I use to live and work in Hawaii and so many times I’ve considered working out an arrangment with them to store a backup of my EMR in Hawaii since I could easily transfer it over the internet. What better backup location then Hawaii? In the end the idea pretty much fell apart when I started thinking about the HIPAA hurdles that I would have to deal with to make it work. Since my employer probably doesn’t want to fly me to Hawaii to do security audits how would I really know what is going on there? Also, how would I manage who gained access to their data center. I could put a little server in my own locked cage which is only accessible by a couple people who have signed the Privacy agreement. However, once you start talking cages and security the price tag continues to rise. If anyone reading this would like to work with me on this, I’d be happy to make the trips out to see friends if they want to pay for that kind of backup.

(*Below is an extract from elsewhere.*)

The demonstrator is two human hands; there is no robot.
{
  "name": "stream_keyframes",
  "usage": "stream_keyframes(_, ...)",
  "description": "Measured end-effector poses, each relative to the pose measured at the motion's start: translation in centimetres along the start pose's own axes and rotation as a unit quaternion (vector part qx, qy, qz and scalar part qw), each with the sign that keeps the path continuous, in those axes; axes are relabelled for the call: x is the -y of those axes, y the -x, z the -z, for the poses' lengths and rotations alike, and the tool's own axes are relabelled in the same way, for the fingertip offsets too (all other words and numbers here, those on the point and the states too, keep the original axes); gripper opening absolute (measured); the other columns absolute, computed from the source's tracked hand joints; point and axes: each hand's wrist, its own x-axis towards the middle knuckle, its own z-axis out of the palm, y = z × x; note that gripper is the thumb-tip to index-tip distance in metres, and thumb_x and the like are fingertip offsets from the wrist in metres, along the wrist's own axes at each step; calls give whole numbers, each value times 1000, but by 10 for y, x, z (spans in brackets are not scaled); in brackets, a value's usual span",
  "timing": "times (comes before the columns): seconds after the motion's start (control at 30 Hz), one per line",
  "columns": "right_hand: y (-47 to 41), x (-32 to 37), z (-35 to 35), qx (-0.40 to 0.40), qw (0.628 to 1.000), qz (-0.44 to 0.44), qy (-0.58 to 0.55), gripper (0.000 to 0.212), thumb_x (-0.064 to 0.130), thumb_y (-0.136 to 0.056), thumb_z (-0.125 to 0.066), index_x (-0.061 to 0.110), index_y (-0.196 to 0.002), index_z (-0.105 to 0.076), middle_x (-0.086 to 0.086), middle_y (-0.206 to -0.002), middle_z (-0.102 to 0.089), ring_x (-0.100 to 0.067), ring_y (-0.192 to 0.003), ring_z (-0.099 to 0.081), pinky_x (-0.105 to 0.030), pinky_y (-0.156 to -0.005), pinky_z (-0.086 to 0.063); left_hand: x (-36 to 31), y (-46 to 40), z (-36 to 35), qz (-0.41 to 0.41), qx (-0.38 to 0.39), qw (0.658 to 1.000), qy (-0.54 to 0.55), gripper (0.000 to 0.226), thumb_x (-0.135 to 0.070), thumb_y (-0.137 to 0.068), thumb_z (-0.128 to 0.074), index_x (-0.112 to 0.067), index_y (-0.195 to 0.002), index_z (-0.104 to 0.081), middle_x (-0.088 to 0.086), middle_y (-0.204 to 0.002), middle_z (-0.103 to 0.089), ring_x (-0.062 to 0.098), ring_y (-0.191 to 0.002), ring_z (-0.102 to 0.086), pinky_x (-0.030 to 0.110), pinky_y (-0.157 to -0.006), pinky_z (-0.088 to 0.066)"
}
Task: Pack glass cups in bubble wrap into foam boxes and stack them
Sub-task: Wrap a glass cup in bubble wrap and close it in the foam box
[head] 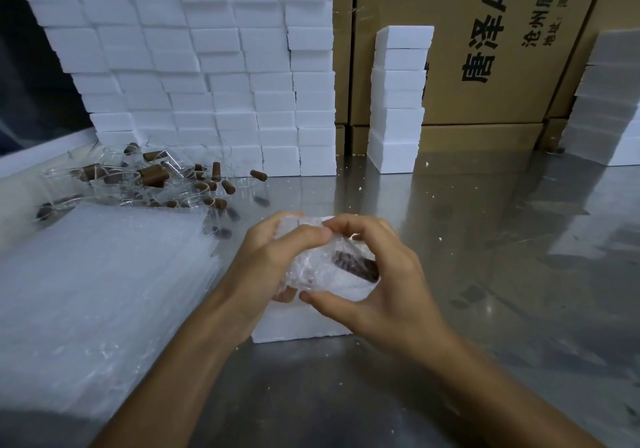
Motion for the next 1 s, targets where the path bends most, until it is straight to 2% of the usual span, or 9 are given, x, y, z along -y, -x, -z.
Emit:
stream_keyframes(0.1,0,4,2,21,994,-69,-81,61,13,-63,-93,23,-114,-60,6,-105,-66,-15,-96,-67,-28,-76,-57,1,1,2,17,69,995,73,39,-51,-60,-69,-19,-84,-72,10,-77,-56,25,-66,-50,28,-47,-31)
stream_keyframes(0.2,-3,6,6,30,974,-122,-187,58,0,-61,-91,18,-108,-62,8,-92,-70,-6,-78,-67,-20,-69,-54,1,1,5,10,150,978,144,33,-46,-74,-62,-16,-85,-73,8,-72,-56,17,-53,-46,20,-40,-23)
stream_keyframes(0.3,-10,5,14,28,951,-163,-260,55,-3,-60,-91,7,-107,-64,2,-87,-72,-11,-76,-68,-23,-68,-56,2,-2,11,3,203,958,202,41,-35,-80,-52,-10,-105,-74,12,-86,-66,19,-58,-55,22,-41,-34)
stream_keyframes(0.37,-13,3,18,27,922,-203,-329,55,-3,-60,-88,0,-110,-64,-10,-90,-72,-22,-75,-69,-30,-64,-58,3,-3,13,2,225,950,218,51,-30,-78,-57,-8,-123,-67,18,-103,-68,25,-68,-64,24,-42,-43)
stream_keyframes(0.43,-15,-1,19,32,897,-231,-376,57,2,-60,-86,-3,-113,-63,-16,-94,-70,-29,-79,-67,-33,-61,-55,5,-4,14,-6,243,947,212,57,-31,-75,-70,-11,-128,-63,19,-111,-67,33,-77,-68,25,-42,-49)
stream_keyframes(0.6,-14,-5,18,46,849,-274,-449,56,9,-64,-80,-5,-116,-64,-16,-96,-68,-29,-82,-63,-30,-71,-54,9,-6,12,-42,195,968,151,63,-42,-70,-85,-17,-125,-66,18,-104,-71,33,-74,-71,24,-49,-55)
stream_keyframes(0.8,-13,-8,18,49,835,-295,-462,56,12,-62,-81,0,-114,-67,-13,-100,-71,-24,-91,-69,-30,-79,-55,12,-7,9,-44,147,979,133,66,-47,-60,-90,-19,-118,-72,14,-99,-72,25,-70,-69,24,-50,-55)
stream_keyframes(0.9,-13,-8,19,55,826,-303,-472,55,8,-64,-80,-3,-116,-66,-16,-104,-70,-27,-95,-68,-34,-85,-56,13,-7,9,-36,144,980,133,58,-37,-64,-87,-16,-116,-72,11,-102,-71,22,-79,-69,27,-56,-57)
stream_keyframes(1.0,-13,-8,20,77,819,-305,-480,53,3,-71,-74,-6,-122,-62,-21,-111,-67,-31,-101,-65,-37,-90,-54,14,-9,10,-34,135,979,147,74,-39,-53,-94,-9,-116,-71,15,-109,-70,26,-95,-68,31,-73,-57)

Since my Hawaii idea fell through we just have a fire proof safe in an undisclosed location that is kind of like the old movie Get Smart to gain access(minus the automated doors). As a college health organization we have a few more resources than most doctor’s offices. This is why I was happy to find someone offering a service I’d been looking around for. The service is offered by Creative Software Solutions and they offer a service called Handy Backup Service. I’m not an end user and I have no affilitation to the company so I can’t vouge for that, but it’s nice to see someone offering this type of service. The best part is that they are willing to sign a Business Associates agreement. We all know how important that is for this kind of service.
I really think that the future of offsite backups is with the EMR vendors themselves. If you are an EMR vendor reading this…You should partner with some good, quality, technical people(a few still do exist) that could help you offer this service to your customers. I know that in the event of a disaster the first person I am going to call to restore my EMR is my EMR vendor. They know their EMR system infinitely better than me. Why not take it one step further and give them all the tools(and data) that they need to restore your system in case of a disaster. Not to mention they’ve already signed the Business Associate’s agreement.
This is a wonderful wealth of information. Good Luck!
John:
Yes, I agree with you 100% trusting an EMR, and other HIPAA data to a back up vendor is something that must be done with care.
We are in this business, and I would love to catch up with you on what we are doing, and how we are doing it. You have identified many of what we think are the right issues, but we would love to find out from you, and other university health care IT folks what their needs are.
Skip,
Sounds very interesting. I’m really tied up for the next couple weeks, but send me some information on my contact us page in about 2 weeks and I’d love to hear more: https://www.healthcareittoday.com/contact-us/
I need to find out who and how I can file a HIPPA complait. I have tried to find one on the web and get re directed to other sites that do nothing but confuse me. Where would a normal average person file that complaint and who do we file it with?
Why so hard?
Kelly
I’m curious about how offices are planning to address the HIPAA offsite data storage requirement that is scheduled to take effect on January 1st, 2012?
Hi Bob,
Do you have a reference for the requirement you’re referring to?